Bundan sonrası elbette kolay değil, Çipras ve Yunanistan halkı dünya çapında ve dünyanın gördüğü en yüzsüz sitemle; kapitalizmle savaşıyor. Bunun ve bu zorlu kararlara katılma sorumluluğunun neye benzediğini halkın yüz ifadelerinde de görebilirsiniz. Yunanistan halkında hem gerilimli, hem ciddi hem, umutlu hem de “biz neler gördük, geçirdik” ifadesi var. 

Bu tecrübelere dayanarak Çipras çok doğru söylüyor; “Avrupa tarihinde parlak bir sayfa açtılar”. Ayrıca IMF’yi de, bu sistemi de, bütün bu uygarlığı da insan aklı ve elleri yarattığına göre, hiçbir şey imkânsız da değil. Yeter ki Yunanistan halkı yalnız olmadığını bilsin. Ve dünyanın bütün halkları onlarla dayanışmayı bilelim. İşte o zaman onların bu cesaretleri illa ki Avrupa’nın ve dünyanın diğer ülkelerine gerçekten esin kaynağı olacaktır. 

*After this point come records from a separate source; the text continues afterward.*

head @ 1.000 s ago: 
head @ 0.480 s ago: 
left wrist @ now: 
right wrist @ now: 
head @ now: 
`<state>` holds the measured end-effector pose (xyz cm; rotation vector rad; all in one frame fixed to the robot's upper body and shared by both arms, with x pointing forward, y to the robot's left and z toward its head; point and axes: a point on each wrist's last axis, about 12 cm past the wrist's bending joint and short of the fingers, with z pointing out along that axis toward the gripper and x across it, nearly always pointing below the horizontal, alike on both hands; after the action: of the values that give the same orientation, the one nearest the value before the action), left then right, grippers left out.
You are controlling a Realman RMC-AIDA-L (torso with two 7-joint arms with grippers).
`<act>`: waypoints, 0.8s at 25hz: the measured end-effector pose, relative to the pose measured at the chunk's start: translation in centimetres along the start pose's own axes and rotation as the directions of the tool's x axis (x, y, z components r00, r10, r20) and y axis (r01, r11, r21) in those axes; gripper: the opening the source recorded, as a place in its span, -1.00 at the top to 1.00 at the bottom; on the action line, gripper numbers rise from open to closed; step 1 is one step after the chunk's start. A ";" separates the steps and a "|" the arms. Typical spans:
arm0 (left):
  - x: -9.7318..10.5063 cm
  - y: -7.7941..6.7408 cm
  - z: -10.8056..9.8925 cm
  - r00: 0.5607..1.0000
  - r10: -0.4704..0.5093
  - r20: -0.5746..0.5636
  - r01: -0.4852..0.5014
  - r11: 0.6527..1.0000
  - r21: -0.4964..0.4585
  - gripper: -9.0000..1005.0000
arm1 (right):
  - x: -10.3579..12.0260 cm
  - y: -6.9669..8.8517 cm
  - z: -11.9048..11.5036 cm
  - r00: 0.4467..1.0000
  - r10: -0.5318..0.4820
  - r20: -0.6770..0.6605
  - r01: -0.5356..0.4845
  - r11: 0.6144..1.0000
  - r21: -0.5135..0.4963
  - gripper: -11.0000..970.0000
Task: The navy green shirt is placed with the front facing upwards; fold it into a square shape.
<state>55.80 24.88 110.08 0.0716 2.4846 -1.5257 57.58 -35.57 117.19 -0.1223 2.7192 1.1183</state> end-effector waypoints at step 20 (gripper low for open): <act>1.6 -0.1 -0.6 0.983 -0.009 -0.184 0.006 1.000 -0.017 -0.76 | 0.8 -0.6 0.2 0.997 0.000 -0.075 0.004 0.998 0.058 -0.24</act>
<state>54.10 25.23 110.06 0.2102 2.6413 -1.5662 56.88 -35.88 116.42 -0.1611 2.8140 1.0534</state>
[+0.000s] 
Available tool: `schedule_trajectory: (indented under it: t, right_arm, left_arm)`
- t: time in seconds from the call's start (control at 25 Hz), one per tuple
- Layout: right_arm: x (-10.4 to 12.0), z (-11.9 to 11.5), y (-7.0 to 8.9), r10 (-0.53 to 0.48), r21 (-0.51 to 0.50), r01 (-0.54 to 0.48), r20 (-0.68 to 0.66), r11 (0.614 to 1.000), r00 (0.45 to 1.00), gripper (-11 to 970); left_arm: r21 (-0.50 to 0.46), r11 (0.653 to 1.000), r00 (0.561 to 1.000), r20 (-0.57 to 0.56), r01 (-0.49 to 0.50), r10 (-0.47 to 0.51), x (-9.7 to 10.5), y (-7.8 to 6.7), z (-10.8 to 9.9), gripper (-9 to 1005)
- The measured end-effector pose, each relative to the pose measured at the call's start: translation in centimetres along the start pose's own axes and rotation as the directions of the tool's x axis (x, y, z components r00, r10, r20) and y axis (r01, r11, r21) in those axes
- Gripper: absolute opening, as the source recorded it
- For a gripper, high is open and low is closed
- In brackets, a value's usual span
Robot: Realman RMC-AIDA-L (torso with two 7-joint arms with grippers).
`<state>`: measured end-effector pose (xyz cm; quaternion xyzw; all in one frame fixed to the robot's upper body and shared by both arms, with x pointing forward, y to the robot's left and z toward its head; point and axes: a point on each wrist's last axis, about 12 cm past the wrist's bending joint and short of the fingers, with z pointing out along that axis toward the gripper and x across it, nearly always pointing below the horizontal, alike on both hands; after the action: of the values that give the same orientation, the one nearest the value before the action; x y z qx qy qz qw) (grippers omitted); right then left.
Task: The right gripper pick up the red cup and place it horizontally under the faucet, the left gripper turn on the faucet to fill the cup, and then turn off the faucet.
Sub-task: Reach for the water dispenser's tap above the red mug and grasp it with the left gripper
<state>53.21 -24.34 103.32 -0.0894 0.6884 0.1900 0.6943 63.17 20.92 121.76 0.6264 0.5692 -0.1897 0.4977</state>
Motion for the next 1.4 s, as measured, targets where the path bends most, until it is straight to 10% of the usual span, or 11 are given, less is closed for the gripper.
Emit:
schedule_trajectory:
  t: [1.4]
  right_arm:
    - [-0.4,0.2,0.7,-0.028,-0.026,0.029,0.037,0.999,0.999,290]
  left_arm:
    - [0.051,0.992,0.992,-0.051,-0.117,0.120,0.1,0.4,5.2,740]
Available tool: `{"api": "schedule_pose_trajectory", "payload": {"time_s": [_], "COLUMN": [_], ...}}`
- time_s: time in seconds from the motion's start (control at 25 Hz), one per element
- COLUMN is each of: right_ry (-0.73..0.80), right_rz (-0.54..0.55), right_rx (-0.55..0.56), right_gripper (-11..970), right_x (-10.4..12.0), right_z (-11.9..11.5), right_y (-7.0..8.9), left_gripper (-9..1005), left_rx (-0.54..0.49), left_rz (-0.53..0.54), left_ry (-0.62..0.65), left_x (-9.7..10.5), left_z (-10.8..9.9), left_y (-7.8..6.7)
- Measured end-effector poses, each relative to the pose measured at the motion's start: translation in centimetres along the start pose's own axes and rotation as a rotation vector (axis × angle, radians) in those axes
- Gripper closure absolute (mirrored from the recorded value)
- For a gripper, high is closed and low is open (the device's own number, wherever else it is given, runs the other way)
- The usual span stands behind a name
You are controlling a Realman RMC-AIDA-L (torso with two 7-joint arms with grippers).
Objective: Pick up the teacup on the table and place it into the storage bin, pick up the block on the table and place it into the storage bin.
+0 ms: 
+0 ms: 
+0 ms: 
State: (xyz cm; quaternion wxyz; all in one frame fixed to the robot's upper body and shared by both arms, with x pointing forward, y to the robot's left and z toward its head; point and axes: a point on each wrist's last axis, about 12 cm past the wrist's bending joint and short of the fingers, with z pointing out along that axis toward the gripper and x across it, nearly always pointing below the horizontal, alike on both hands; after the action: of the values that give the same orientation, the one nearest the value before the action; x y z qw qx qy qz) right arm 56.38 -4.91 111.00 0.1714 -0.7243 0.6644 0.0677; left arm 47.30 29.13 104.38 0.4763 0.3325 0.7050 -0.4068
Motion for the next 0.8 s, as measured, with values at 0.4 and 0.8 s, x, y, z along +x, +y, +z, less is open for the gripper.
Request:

Tıpkı ayaklanmalar döneminde; “tarihin uyanışında” olduğu gibi, dünya halkları kardeştir ve birbirinden öğrenir. 

Başa dönersek, sosyalistlerin de IMF’ye karşı etik yükümlülükleri değil, bu kadar etik dışı bir sistemin yarattığı, insanlık tarihinin en etik dışı para modern tefecilerine karşı olsa olsa onları ortadan kaldırma yükümlülüğü vardır.  

Ayaklanmalar sonrasında, bütün bu direniş tecrübeleri kendi genç önderlerini yaratır ve toplumlar onlara sahip çıkarken, bütün bu gerilimlerin içine girenler kazanma ihtimal ve imkânı hep vardır. Hiç girmeyenler için doğal olarak bu ihtimal hiç yoktur.

Şimdi geriye bakıp düşündüğümüzde, o zamanlar IMF’ye borçlar etik olarak ödenmelidir diyenler, bugün bunu Yunanistan ve Çipras’a da söylüyorlar mı? Hakikaten merak ediyorum. 

Bu konu böyle ama diğer yandan, birbirimizle kurduğumuz ilişki ve demokrasi bakımından da o eski günler yine de iyiymiş. Bu kadar zıt fikirlere sahip olduğumuzda, ortak birleşik bir “partide” birlikte mücadele edebiliyor idik. Üstelik o bir “parti” idi, bir “hareket” de değildi. Gezi Direnişi olmamıştı, ülke tarihinde köşe taşı olan bu muhteşem direnişe referansla “Haziran Hareketi” olmamış, Gezi’deki kadar farklı fikirlerimizle bir arada olacağız dememiştik. Şimdi bu kadar esnek düşündüğümüz bir harekette, bu kadar zıt fikirler olmadığı durumda bile o zamanlar kadar bile demokrat olamıyoruz. Ne yazık ki hem kapitalizme karşı mücadele seviyemiz hem de demokrasi seviyemiz gerilemiş durumda. Yani biz Türkiyeli sosyalistlerin önünde hem mücadeleyi ilerletmek, hem de demokrasiyi ilerletmek, hem de kardeş halklarla dayanışmak görevi duruyor.